INSTRUÇÃO: Leia o texto a seguir para responder à questão.
Em caso inédito, mulher entra na Justiça pelo
direito de dar luz a uma criança
Numa situação até então inédita para a Justiça
brasileira, uma mulher entrou com uma ação para
ter o direito de dar luz à criança que está gestando. A
instrutora de artes marciais Selina Caio diz não aguentar
mais ser repreendida em ocasiões em que afirma
publicamente essa intenção. Em resposta, militâncias
em prol da tradição entraram em protesto contra a ação,
que condenam com base na legislação em vigor:
“Uma mulher deve dar à luz uma criança, e nunca
o contrário. Se a sociedade começar a tolerar isso,
vamos ferir uma tradição secular”, disse Renan
Barbosa, coordenador nacional do Movimento Brasil
Correto (MBC).
Apesar de a legislação prever que, nesses casos,
a luz seja incondicionalmente objeto indireto e a criança,
sempre objeto direto, o que ocorre com frequência na
prática – e de forma ilegal – é a mãe tratar a luz como
objeto direto, e sua cria como indireto. “Isso fere só a
semântica da tradição, e não a sintaxe. Por se tratar de
eufemismo que permite interpretação metafórica oposta,
como dar luz a uma criança em vez de dar à luz uma
criança, talvez o problema maior não esteja na ruptura
com a tradição, e sim com a ética: seria moralmente
correto dar luz a uma criança em vez de entregar esta
à luz? Sintaticamente sabemos que não há incorreção”,
disse o jurista Adalberto Kaspary.
Com base nesse entendimento, o advogado de Selina
acredita que a Justiça poderia admitir a forma inversa,
alternativa e facultativa para que a luz seja objeto
direto dessa ação, abrindo um precedente para que
outras mulheres possam se beneficiar desse poder de
escolha: “Não vejo razão para que se condene qualquer
mãe por reger a luz de forma direta. Ora, se ela quer
dar a luz a uma criança, por que deveríamos impedi-la
baseados em tradições e crenças gramaticais que ela
não professa?”, questionou. Se tais regras linguísticas
não foram assimiladas pela sociedade, seria melhor que
não houvessem sido criadas.
Diante de tantos homens opinando sobre a questão,
a futura mãe apontou a total incompetência deles para
tratar do assunto: “Eles não têm lugar de fala quando
o sujeito da ação verbal é exclusivamente feminino.

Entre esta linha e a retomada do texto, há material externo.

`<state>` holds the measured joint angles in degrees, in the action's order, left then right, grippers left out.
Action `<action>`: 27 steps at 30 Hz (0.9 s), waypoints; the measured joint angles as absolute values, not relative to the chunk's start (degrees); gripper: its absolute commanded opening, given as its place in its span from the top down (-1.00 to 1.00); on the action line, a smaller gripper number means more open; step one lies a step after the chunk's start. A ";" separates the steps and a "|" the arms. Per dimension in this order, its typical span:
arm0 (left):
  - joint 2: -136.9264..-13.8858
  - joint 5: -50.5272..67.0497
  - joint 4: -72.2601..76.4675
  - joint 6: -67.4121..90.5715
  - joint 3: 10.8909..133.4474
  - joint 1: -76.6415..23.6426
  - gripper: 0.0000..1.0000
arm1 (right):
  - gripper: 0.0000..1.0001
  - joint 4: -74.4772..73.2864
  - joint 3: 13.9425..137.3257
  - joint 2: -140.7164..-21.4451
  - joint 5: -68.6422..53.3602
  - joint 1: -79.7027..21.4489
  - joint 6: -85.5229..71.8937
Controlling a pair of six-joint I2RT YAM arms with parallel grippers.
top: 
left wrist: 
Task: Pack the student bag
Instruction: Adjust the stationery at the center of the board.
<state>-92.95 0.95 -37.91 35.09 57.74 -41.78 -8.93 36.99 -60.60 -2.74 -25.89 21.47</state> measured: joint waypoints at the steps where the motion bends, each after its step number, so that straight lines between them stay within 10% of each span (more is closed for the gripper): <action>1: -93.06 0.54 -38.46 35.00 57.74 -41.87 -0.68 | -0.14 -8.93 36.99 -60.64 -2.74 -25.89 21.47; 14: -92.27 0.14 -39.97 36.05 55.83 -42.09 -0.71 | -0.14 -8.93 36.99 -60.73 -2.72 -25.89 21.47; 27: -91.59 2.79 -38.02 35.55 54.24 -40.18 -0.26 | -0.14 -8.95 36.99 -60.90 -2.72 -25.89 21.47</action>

Ora, quem dá a luz a uma criança, ou dá uma criança
à luz, como eles desejam, é só a mulher. Eles nunca
deram, nunca darão e nunca saberão o que é dar luz
a bebês. Pra eles, é mais grave deixar de assumir
uma regência clássica do que deixar de assumir um
filho”, disse. “Meu corpo, minhas regras. Gramaticais,
nesse caso. Não quero dar minha filha à luz. Quero ela
aqui comigo e dar luz a ela”.
O nascimento da filha, Helena Caio, está previsto para a
segunda quinzena de junho. A previsão entre os juristas
é que o recurso seja negado e que Selina e outras mães
Brasil afora continuem com a prática ilegal, dando luz a
seus filhos e mandando a tradição às favas.
Disponível em: https://www.gramaticasarcastica.com/post/
em-caso-in%C3%A9dito-mulher-entra-na-justi%C3%A7a-pelodireito-de-dar-luz-a-uma-crian%C3%A7a.
Acesso em: 10 jun. 2023 (Fragmento adaptado).